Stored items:
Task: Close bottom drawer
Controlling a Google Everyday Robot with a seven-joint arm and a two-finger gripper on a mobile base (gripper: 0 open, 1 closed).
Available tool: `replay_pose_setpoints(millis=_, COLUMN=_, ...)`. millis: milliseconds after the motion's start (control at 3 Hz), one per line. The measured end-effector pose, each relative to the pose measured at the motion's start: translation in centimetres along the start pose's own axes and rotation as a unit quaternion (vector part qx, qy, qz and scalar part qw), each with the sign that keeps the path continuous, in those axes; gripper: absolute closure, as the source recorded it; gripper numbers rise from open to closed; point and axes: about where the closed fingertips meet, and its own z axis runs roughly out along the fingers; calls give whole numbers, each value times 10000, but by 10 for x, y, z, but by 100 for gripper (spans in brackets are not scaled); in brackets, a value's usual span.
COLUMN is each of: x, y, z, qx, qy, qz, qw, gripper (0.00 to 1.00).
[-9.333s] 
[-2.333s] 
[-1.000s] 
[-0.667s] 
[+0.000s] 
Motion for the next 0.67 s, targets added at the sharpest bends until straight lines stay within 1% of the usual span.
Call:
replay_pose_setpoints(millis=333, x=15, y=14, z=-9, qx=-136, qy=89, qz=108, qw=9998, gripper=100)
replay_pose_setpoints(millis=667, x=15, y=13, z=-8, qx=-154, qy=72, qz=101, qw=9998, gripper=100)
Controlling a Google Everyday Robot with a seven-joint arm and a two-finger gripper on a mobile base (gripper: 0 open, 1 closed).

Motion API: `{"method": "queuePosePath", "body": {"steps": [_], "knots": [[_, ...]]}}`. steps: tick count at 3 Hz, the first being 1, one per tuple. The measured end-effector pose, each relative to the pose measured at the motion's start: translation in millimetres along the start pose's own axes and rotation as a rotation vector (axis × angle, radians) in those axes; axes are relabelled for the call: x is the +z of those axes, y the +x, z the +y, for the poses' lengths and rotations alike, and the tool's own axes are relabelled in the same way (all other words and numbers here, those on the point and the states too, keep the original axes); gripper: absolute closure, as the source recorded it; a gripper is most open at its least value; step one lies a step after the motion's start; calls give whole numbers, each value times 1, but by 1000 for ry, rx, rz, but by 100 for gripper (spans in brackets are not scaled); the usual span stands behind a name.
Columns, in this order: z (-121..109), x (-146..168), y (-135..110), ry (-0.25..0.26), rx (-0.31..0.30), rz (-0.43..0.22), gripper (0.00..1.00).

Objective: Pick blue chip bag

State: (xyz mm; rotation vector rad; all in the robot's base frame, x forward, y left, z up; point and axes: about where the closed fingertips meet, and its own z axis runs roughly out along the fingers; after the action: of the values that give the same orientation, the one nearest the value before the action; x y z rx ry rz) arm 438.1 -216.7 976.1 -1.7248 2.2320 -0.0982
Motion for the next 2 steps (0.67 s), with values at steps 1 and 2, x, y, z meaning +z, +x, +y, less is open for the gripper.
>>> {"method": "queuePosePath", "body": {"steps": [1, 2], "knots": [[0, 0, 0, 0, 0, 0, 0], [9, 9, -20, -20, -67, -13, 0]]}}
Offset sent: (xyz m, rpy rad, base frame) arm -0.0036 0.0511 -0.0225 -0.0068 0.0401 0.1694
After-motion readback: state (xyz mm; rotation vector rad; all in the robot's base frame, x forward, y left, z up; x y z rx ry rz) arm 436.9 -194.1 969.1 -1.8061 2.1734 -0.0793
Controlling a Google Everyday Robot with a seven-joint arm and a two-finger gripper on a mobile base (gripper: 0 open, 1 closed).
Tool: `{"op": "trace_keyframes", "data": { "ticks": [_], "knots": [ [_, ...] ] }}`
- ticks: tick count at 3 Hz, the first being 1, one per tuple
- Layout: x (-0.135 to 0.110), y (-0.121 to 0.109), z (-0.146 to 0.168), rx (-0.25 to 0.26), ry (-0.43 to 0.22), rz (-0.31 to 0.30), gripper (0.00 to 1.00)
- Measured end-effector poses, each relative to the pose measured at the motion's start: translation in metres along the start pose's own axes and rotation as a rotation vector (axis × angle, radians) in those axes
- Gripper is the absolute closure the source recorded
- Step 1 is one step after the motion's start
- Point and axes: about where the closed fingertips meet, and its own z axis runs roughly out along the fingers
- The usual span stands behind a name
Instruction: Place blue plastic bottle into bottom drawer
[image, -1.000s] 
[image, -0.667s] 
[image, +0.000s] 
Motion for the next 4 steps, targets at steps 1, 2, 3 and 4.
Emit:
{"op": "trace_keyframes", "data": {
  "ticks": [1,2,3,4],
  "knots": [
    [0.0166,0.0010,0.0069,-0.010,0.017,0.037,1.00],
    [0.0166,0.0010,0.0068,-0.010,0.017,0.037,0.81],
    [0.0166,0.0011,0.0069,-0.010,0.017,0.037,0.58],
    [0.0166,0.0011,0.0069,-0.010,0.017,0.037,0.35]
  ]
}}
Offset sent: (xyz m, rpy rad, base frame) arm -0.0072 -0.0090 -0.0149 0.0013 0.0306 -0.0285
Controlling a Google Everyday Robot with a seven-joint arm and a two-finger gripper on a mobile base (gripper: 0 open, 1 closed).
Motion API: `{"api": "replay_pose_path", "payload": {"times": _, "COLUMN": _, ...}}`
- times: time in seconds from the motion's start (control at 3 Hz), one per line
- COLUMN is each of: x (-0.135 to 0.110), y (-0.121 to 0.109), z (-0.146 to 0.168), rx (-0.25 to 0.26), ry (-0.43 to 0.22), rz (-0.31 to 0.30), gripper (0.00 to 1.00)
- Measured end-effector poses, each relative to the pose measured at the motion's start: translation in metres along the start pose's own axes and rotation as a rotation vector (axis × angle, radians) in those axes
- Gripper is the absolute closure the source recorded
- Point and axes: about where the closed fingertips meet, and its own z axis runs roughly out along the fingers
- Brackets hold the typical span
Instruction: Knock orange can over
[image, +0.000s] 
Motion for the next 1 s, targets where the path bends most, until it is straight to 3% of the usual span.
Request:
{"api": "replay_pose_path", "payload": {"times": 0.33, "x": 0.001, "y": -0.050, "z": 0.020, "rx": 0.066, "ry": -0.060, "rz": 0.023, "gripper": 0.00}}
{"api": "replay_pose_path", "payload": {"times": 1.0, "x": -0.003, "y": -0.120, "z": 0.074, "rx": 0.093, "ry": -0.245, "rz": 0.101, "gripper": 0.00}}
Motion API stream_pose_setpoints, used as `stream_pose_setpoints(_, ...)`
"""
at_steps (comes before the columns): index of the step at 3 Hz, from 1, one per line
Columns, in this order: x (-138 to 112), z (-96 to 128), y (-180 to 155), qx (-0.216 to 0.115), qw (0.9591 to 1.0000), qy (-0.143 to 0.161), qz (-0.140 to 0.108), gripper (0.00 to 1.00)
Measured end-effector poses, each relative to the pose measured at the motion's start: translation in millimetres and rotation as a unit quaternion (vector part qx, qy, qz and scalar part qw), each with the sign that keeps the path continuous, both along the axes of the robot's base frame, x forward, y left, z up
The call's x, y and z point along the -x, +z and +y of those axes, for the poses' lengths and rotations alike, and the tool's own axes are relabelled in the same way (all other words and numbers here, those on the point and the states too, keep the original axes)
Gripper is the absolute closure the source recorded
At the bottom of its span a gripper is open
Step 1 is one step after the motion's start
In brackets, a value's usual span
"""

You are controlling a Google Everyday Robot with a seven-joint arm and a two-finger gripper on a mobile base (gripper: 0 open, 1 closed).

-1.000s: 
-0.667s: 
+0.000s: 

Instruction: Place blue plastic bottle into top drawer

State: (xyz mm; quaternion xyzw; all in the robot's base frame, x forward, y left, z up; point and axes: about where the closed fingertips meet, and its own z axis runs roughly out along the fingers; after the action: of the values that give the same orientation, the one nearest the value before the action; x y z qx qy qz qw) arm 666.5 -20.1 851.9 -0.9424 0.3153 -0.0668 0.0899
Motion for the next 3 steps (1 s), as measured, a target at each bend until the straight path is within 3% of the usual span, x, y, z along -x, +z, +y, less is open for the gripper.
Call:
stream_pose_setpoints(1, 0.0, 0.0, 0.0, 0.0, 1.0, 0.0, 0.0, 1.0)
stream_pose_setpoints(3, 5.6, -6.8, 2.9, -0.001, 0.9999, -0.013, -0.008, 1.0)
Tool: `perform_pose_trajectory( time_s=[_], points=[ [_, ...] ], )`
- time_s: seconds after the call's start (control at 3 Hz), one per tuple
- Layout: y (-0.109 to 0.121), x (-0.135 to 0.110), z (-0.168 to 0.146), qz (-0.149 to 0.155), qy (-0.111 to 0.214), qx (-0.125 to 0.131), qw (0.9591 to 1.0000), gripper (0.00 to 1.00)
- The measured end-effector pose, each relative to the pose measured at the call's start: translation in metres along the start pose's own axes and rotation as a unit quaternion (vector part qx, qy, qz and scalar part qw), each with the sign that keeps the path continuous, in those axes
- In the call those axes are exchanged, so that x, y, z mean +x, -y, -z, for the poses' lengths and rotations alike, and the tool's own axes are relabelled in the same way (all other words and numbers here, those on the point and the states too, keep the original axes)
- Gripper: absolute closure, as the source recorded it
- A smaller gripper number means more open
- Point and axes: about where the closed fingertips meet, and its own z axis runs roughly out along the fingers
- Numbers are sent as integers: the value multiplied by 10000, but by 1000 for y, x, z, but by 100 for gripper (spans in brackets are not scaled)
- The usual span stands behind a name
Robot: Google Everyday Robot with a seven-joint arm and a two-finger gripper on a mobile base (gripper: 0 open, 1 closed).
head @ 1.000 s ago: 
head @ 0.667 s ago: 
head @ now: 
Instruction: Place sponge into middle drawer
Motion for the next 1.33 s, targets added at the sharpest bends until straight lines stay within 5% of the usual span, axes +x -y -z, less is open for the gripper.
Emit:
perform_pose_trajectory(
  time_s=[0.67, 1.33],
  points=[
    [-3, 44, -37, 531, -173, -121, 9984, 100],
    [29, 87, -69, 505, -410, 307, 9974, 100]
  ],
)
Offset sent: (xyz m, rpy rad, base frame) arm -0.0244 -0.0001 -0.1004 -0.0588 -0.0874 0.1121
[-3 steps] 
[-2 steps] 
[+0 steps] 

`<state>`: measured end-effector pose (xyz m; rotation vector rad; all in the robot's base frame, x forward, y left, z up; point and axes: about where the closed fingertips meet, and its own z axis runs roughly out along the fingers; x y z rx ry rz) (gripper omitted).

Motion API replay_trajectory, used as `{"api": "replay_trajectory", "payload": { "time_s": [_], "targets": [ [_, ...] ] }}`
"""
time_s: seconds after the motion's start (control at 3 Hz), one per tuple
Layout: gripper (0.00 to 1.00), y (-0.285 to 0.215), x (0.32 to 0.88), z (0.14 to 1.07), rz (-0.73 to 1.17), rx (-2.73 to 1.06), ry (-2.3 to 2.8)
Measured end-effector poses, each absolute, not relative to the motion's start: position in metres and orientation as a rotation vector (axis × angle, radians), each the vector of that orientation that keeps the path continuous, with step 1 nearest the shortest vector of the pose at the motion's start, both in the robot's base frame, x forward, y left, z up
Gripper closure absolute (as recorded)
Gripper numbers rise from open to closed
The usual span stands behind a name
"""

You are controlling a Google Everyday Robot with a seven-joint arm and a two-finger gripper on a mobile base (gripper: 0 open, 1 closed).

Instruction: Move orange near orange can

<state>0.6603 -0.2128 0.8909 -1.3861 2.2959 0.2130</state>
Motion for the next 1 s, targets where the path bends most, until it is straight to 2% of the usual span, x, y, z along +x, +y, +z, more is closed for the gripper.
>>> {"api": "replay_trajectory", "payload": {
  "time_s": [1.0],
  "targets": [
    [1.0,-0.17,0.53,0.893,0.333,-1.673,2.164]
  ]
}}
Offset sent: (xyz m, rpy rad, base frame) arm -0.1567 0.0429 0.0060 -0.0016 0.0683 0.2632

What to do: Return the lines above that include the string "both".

Answer for the task:
Measured end-effector poses, each relative to the pose measured at the motion's start: translation in millimetres and rotation as a unit quaternion (vector part qx, qy, qz and scalar part qw), each with the sign that keeps the path continuous, both along the axes of the robot's base frame, x forward, y left, z up
Measured end-effector poses, each absolute, not relative to the motion's start: position in metres and orientation as a rotation vector (axis × angle, radians), each the vector of that orientation that keeps the path continuous, with step 1 nearest the shortest vector of the pose at the motion's start, both in the robot's base frame, x forward, y left, z up

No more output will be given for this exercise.